Problem details
Of the lines listed below, return exactly those that run from the line containing "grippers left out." through the line containing "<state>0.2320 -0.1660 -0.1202", both included.

Extracted data
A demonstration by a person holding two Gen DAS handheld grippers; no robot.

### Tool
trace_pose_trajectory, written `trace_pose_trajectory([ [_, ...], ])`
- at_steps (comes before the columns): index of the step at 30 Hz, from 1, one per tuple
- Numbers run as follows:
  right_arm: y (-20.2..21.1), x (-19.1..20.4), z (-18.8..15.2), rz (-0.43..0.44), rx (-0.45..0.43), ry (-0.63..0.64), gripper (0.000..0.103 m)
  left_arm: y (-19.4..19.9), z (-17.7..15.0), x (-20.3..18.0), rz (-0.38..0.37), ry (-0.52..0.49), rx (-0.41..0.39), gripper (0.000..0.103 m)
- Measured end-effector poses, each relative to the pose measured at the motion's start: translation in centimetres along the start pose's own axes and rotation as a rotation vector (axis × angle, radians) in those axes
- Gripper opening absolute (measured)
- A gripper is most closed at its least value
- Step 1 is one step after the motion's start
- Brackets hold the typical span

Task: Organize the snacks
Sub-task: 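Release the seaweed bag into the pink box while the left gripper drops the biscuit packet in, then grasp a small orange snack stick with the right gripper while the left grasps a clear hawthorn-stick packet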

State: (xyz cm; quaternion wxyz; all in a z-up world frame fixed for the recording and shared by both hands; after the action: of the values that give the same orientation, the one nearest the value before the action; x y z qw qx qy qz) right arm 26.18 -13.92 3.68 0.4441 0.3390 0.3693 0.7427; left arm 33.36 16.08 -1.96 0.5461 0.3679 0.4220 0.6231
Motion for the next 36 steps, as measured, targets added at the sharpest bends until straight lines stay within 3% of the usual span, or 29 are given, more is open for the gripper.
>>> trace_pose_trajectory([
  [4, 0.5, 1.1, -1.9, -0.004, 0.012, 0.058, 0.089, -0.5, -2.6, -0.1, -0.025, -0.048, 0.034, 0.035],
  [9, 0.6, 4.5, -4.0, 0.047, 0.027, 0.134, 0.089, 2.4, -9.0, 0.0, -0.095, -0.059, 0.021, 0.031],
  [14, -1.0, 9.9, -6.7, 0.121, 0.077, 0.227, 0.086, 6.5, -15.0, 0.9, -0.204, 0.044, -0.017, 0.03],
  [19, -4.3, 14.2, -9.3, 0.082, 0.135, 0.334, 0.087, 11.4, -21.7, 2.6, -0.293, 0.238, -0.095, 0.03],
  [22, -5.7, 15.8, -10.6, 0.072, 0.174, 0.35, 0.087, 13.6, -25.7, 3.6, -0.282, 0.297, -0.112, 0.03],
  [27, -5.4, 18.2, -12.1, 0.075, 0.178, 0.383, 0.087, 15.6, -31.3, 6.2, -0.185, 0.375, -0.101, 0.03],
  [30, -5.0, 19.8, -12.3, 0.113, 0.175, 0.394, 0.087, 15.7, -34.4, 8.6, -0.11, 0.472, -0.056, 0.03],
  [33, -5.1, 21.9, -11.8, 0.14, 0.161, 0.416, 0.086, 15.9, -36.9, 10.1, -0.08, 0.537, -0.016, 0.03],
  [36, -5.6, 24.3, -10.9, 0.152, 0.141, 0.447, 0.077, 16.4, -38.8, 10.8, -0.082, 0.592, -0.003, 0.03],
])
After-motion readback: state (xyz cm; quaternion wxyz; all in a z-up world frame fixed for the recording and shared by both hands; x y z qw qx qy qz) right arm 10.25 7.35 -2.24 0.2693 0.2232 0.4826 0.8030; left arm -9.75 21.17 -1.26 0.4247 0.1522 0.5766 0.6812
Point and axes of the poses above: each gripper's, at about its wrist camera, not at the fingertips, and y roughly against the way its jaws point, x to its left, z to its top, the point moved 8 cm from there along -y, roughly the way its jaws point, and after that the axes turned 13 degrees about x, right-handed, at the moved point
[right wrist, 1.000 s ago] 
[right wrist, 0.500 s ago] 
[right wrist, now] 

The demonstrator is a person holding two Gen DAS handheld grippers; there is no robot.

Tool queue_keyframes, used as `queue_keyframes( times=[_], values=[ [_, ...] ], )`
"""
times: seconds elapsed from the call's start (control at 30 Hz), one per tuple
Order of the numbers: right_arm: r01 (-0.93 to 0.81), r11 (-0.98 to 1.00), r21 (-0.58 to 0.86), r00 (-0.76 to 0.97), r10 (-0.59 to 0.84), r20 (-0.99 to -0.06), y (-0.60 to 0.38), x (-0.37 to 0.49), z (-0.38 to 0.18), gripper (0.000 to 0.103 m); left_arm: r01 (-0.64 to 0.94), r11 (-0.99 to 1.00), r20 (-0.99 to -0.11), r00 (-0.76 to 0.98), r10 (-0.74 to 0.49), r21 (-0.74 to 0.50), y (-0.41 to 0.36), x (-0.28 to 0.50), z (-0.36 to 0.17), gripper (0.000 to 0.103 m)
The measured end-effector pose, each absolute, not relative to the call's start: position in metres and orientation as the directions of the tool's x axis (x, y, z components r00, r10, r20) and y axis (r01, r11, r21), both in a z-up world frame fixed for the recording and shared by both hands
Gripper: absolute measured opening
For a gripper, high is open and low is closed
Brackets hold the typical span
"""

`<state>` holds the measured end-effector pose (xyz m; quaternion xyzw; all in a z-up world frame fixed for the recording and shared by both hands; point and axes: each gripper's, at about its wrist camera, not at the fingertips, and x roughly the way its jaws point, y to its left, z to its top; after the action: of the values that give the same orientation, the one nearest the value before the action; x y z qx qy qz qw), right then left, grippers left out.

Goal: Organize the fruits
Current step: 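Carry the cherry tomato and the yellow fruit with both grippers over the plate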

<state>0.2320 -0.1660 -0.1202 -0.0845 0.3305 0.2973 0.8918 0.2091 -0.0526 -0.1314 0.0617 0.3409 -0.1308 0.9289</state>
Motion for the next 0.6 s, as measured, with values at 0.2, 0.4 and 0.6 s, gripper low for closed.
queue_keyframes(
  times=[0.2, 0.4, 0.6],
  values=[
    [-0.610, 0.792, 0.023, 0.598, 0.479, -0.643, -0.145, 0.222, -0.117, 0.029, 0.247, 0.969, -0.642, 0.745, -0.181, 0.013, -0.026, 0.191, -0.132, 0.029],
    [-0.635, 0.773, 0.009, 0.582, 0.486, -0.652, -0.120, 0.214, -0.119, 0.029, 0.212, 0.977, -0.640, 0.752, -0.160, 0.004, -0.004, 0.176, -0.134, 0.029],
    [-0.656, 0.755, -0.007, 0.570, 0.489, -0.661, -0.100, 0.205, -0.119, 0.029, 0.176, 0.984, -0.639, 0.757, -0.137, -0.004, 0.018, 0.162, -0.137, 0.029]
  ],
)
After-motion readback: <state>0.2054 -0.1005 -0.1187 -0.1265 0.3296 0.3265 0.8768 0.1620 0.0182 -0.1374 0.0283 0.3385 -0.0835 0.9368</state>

Written answer
`<state>` holds the measured end-effector pose (xyz m; quaternion xyzw; all in a z-up world frame fixed for the recording and shared by both hands; point and axes: each gripper's, at about its wrist camera, not at the fingertips, and x roughly the way its jaws point, y to its left, z to its top; after the action: of the values that give the same orientation, the one nearest the value before the action; x y z qx qy qz qw), right then left, grippers left out.

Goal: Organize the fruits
Current step: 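Carry the cherry tomato and the yellow fruit with both grippers over the plate
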
<state>0.2320 -0.1660 -0.1202 -0.0845 0.3305 0.2973 0.8918 0.2091 -0.0526 -0.1314 0.0617 0.3409 -0.1308 0.9289</state>

No more output is expected here.